Before the court-martial, Colonel Parrish agreed with the defense that Hennis’s arrest and conviction officially led to an “Expiration of Term of Service” before the second trial, ruling against the government’s argument that his awarding of back pay for time missed and reenlistment in 1989 in good standing constituted continuous service. A federal law change went into effect in 1992 to allow military prosecution during previous term
s of service, but Hennis’s lawyers argue this law should not apply to their client. To them, case law in place after his first conviction applies to his break in service and therefore ends the military’s jurisdiction.

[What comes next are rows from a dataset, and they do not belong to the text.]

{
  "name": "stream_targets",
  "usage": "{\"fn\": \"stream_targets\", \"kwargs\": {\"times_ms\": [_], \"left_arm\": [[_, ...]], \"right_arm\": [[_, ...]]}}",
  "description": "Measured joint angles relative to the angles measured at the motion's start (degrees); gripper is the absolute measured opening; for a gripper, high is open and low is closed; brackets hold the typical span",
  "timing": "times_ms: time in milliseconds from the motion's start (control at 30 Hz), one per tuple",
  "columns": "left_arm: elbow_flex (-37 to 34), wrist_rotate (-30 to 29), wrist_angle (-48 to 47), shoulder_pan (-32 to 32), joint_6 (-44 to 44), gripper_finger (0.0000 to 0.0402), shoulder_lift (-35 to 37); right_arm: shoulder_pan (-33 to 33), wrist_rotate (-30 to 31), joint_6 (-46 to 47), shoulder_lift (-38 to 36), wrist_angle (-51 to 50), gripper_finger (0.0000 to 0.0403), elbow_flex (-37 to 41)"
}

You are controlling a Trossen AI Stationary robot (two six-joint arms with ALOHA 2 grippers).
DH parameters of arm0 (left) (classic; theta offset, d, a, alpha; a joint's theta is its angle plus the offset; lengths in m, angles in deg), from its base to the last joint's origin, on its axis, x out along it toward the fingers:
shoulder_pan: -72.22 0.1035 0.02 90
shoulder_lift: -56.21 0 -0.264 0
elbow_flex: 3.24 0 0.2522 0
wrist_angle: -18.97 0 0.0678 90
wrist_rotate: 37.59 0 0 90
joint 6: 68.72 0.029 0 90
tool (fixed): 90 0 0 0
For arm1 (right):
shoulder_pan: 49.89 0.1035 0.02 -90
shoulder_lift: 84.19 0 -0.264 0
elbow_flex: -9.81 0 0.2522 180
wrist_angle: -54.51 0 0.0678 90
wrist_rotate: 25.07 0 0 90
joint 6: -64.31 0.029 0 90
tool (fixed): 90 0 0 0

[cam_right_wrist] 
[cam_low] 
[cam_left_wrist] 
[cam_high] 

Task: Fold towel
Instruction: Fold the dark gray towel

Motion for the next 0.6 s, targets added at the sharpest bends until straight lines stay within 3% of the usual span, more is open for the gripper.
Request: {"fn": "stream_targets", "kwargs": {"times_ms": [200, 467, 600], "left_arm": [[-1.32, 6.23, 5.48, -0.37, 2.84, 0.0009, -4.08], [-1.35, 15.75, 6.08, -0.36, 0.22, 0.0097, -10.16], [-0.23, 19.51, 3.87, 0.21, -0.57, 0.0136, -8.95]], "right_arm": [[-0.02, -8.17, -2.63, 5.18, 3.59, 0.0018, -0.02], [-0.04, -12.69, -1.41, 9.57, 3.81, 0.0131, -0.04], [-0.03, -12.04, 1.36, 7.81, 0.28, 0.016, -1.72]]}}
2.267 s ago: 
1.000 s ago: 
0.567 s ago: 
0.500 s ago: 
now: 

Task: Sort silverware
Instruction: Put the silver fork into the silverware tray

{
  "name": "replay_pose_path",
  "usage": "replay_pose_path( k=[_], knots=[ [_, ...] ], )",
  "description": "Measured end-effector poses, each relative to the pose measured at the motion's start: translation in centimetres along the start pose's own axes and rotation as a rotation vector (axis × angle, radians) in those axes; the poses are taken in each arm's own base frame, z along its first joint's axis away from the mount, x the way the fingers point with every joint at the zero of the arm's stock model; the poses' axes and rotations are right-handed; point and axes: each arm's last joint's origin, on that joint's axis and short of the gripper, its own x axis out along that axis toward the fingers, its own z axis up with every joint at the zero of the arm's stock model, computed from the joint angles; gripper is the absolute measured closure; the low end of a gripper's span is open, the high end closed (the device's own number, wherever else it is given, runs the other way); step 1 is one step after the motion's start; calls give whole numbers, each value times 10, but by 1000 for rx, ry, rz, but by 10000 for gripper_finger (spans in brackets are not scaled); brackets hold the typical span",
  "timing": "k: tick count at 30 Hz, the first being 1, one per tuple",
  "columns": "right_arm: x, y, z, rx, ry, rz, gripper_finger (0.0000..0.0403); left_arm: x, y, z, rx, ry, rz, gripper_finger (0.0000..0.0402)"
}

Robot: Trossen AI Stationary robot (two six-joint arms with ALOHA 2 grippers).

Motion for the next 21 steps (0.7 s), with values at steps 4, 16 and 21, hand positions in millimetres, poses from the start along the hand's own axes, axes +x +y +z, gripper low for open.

The defense continues to appeal Colonel Parrish’s ruling to not delay the case to allow the defense time to investigate improprieties of the SBI lab. And then there is the issue of testing other key items of evidence for DNA transfer.
The technology that linked Tim Hennis’s DNA to sperm found inside Katie Eastburn’s body had improved in the four years before the 2010 trial and has substantially improved since. The defense argues testing could identify DNA on other key items and should have been made available at the court-martial. The origin of the pubic hair at the believed location of the rape, the head hair in Katie Eastburn’s bed, and the head hair in Kara Eastburn’s body bag escaped the SBI lab’s ability to find a match through pre-DNA-testing methods. Would that change with better DNA technology?
What about the bloody towel left behind in the master bathroom, or fingernail clippings from Katie Eastburn and even the young girls? And, perhaps most of all, the pubic hair combings from Katie’s body. The medical examiner’s report in 1985 noted that an “abundant” amount of semen was found at the vaginal opening and matted in her pubic hair. Regardless of what anyone thinks of the possibility of consensual sex planting semen inside of her, surely the material outside her body either belongs to her killer or to someone who was with the killer.
Among the few tests the judge allowed, USACIL, the government’s lab, found male DNA on the bloody towel and on Erin’s fingernails. USACIL’s lab expert testified male DNA within the blood on the towel did not belong to Hennis, but was not as definitive on what the tests showed about Erin’s fingernails. The “noise,” he said, regarding male DNA, didn’t point to Hennis, but that such findings were inconclusive. Hennis’s lawyers believe, after reviewing the expert’s notes, there is evidence within to conclude that this three-year-old child, so overcome that she didn’t have any defense wounds, did indeed pick up the DNA of a male under her fingernails, and it wasn’t their client.